Bruce Cartwright CA, Chief Executive at ICAS, said: “The Scottish government’s budget is both short sighted and fails to drive sustained economic growth. We continue to call for a five-year roadmap for growing the economy which would also give Scottish businesses some reassurance and stability – something we know they want to see.
“Implementing further tax increases on higher earners is not a long-term sustainable solution and will have a negative impact on positioning Scotland as an attractive place to live and do business. Scotland already has five of the highest tax bands in the UK, and these changes will impact the growth of the Scottish economy, while only covering 5.4% of the budget deficit.
“Additional tax bands introduce more complexity into an already overcomplicated tax system. We have called for tax simplification for many years to make it easier for taxpayers to understand and engage with the system. A complex tax system drives up costs for both taxpayers and businesses, and we urge devolved governments to work closely with the UK government when designing devolved or new taxes to make sure that tax is kept as streamlined and simple as possible.

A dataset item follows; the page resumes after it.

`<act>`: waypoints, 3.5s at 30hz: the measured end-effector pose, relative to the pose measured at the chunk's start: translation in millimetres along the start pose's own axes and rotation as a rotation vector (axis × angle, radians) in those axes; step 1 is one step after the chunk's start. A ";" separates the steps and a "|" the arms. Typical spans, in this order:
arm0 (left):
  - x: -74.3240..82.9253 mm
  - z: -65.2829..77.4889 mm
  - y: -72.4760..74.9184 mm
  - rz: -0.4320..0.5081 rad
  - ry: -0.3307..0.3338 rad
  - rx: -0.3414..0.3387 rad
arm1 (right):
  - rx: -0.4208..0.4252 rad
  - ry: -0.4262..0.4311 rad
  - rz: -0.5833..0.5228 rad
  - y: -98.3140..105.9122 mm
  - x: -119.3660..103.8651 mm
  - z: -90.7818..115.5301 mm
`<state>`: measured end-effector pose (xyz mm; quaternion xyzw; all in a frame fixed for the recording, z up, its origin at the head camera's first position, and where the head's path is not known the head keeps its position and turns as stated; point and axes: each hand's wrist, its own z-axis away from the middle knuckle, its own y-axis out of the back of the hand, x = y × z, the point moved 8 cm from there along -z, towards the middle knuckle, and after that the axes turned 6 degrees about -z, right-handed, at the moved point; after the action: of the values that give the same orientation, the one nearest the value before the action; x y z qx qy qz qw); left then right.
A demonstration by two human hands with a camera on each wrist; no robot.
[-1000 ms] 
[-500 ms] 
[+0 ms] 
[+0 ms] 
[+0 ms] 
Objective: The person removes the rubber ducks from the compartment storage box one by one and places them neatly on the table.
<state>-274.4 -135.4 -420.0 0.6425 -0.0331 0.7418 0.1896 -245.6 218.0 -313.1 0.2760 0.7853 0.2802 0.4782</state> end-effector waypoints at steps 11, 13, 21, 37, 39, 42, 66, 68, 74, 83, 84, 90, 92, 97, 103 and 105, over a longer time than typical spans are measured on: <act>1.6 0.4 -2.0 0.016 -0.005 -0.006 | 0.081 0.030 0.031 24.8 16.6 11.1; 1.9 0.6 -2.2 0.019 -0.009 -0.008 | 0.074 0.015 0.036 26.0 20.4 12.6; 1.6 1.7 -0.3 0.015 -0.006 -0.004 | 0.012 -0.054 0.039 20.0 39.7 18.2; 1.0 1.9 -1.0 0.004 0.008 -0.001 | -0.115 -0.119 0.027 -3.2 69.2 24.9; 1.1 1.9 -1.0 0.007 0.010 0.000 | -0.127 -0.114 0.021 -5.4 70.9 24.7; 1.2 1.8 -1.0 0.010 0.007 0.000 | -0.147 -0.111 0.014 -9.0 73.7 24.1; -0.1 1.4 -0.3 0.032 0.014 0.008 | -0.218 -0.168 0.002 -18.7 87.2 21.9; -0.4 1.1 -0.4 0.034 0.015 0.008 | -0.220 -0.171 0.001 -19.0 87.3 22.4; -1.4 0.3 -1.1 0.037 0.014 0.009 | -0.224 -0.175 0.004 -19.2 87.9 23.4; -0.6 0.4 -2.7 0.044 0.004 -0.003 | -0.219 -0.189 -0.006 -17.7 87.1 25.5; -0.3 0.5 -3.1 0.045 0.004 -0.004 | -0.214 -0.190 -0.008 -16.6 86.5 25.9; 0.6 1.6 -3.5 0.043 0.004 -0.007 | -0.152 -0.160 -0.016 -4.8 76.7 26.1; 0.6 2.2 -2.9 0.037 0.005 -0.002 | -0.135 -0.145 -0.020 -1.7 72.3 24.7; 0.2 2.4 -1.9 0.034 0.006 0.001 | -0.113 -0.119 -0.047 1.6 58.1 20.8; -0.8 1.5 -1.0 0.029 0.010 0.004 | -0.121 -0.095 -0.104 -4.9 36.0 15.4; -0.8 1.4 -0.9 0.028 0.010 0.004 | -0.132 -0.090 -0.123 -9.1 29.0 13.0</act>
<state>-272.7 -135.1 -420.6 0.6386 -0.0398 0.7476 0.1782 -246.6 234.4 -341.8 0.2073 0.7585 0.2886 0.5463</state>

“Today's budget announcement reveals that anyone earning more than £28,867 will pay more income tax then their UK counterparts. Aside from the new advanced tax rate and the increase in the additional rate, today’s announcement has also not improved the tax burden on so-called 'middle earners'. The freezing of income tax thresholds at the Higher Rate and above will result in more employees being brought into those tax bands when they receive pay rises. After last month’s Autumn Statement, employees living in Scotland earning between £43,663 and £50,270 will still be asked to pay an effective tax rate of 52%, including National Insurance. This is 22% higher than employees living elsewhere in the UK on equivalent salaries. It’s possible that individuals with multiple job offers who may be deciding on where to locate in the UK will take account of the new tax rates before making a final decision on where to be based.
“We’re disappointed to note that no announcements have been made in relation to extensions to the tax reliefs for a further five years in the two Scottish Green Freeports, which was announced in the UK Autumn Statement in relation to English Freeports. If the Scottish government had opted to replicate the tax reliefs currently in place across the rest of the UK, the potential for growth would have been significantly higher.
“ICAS has been advocating for a long-term business plan for Scotland for a considerable time and we were dismayed to see that we have another year of only planning one year ahead.”